# Task to carry out:
Go through the listing beneath this task and return every line that carries the string "outline".

# Working data:
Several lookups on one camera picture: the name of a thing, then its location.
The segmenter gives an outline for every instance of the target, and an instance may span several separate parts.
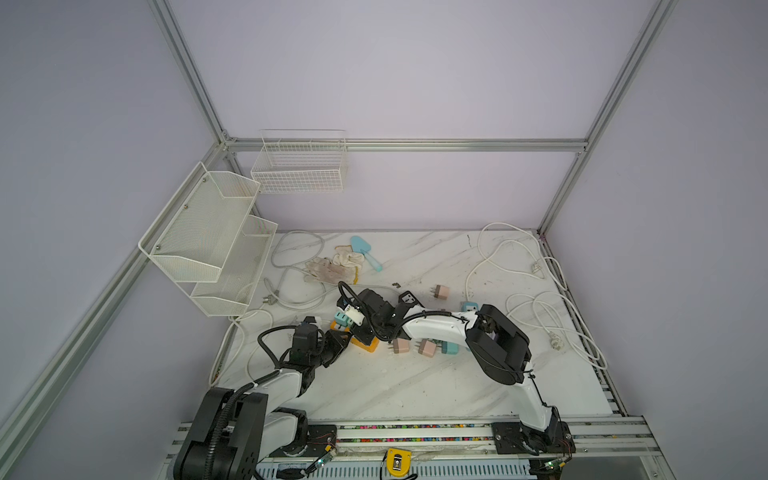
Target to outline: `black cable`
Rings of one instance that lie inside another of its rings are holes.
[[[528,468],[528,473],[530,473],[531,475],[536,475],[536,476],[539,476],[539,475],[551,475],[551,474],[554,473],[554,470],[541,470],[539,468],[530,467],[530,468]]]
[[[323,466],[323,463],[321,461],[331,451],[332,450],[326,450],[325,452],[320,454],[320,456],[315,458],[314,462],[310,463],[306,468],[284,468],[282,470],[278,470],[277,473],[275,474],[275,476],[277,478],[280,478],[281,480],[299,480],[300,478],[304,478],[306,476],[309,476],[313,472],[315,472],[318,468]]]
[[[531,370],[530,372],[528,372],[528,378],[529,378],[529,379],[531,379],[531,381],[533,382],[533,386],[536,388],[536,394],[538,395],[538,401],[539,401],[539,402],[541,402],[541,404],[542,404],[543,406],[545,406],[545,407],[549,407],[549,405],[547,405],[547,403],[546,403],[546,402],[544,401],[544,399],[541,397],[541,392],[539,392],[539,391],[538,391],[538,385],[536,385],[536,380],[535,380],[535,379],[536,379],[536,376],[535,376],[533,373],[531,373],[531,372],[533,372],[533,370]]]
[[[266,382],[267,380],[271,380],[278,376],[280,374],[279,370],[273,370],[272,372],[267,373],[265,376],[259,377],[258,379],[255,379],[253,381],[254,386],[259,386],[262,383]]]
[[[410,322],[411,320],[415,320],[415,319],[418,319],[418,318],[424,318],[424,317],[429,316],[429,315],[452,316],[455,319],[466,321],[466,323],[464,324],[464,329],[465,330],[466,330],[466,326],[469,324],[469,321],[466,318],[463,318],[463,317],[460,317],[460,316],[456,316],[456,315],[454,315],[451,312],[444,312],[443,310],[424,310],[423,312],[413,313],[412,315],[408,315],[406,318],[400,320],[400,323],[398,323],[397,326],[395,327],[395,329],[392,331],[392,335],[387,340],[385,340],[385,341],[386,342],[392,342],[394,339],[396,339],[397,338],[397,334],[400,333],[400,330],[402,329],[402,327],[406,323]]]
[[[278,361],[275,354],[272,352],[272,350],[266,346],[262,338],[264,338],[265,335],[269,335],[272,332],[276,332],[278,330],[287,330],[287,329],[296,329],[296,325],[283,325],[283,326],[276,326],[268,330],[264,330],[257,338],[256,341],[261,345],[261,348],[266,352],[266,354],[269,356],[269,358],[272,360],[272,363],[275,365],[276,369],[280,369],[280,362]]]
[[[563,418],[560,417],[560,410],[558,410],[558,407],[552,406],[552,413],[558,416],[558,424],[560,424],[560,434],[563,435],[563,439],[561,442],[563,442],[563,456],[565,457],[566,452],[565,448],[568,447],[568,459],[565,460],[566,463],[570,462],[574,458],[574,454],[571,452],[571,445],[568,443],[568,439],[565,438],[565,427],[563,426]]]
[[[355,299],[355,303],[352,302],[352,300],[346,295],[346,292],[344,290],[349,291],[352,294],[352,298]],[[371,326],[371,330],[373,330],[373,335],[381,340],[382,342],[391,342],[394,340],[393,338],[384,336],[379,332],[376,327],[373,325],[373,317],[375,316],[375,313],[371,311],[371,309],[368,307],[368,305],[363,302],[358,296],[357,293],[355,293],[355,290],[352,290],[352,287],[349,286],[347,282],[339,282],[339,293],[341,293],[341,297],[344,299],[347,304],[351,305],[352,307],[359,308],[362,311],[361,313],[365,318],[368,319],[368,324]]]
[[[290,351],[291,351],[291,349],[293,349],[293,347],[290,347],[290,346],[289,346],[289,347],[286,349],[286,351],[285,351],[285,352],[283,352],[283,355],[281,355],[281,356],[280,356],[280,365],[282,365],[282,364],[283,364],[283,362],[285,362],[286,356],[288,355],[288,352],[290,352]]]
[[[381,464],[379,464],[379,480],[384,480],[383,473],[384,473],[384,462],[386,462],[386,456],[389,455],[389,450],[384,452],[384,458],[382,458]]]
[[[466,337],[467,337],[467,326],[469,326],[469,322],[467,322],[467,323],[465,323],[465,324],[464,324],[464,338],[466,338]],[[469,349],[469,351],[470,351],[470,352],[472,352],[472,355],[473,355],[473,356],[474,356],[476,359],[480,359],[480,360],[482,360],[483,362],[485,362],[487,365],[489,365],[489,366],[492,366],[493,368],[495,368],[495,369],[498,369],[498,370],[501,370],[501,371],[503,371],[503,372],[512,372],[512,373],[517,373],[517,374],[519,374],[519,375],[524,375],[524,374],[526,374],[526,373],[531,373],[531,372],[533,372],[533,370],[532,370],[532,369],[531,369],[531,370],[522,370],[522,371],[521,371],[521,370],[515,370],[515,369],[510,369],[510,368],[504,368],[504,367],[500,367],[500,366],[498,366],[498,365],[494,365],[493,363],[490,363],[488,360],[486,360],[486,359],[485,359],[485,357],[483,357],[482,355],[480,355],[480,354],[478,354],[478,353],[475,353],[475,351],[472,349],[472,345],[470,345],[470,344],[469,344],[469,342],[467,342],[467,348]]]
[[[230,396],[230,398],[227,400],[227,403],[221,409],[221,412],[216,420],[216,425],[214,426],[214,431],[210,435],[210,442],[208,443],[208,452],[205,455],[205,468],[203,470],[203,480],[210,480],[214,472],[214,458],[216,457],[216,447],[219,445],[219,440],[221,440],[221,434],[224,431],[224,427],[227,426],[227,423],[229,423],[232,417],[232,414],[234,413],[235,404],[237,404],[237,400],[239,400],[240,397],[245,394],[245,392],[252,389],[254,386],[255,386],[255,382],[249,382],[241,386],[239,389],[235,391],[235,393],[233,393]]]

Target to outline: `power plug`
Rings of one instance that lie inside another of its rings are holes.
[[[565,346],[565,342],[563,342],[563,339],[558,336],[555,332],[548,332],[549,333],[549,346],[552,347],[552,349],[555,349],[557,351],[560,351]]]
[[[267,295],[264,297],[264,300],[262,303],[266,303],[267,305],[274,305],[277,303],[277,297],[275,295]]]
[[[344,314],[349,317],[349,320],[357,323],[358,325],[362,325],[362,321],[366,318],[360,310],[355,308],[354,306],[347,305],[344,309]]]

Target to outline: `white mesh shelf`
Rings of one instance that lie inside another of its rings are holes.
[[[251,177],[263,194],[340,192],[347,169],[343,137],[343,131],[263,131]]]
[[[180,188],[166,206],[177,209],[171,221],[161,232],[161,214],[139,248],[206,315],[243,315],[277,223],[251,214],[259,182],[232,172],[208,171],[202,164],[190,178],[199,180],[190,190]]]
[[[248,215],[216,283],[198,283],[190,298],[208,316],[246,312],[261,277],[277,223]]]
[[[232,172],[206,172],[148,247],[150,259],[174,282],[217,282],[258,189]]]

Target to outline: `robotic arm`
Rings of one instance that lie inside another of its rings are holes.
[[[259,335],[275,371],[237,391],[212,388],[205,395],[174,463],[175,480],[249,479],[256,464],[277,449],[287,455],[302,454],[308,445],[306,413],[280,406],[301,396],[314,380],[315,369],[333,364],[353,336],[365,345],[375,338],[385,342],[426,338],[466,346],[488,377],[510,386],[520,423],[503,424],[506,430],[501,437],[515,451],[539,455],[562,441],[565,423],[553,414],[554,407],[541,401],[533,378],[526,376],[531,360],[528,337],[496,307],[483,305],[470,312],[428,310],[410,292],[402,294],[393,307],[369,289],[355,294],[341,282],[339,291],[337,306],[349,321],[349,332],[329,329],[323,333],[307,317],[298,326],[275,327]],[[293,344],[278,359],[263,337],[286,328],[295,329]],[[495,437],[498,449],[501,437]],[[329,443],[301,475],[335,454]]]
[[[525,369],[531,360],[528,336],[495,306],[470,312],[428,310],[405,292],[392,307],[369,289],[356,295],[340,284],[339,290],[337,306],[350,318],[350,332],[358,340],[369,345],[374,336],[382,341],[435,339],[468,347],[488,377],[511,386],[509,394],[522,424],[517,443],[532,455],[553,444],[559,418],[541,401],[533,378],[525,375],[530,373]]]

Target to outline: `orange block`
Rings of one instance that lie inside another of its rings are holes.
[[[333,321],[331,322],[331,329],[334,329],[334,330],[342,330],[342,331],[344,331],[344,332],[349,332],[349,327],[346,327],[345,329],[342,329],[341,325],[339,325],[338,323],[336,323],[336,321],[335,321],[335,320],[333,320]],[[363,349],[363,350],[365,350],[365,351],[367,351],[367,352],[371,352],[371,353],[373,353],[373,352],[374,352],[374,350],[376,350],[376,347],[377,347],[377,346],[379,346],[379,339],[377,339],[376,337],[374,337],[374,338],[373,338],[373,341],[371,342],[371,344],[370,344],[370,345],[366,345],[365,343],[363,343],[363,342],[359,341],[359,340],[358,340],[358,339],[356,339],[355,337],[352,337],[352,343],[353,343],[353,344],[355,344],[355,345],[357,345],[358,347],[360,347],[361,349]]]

# Output below:
The segmenter gives an outline for every instance of the target, and an instance may span several separate parts.
Target to outline: `black cable`
Target to outline: `power plug`
Target to outline: `white mesh shelf`
Target to outline: `robotic arm`
Target to outline: `orange block`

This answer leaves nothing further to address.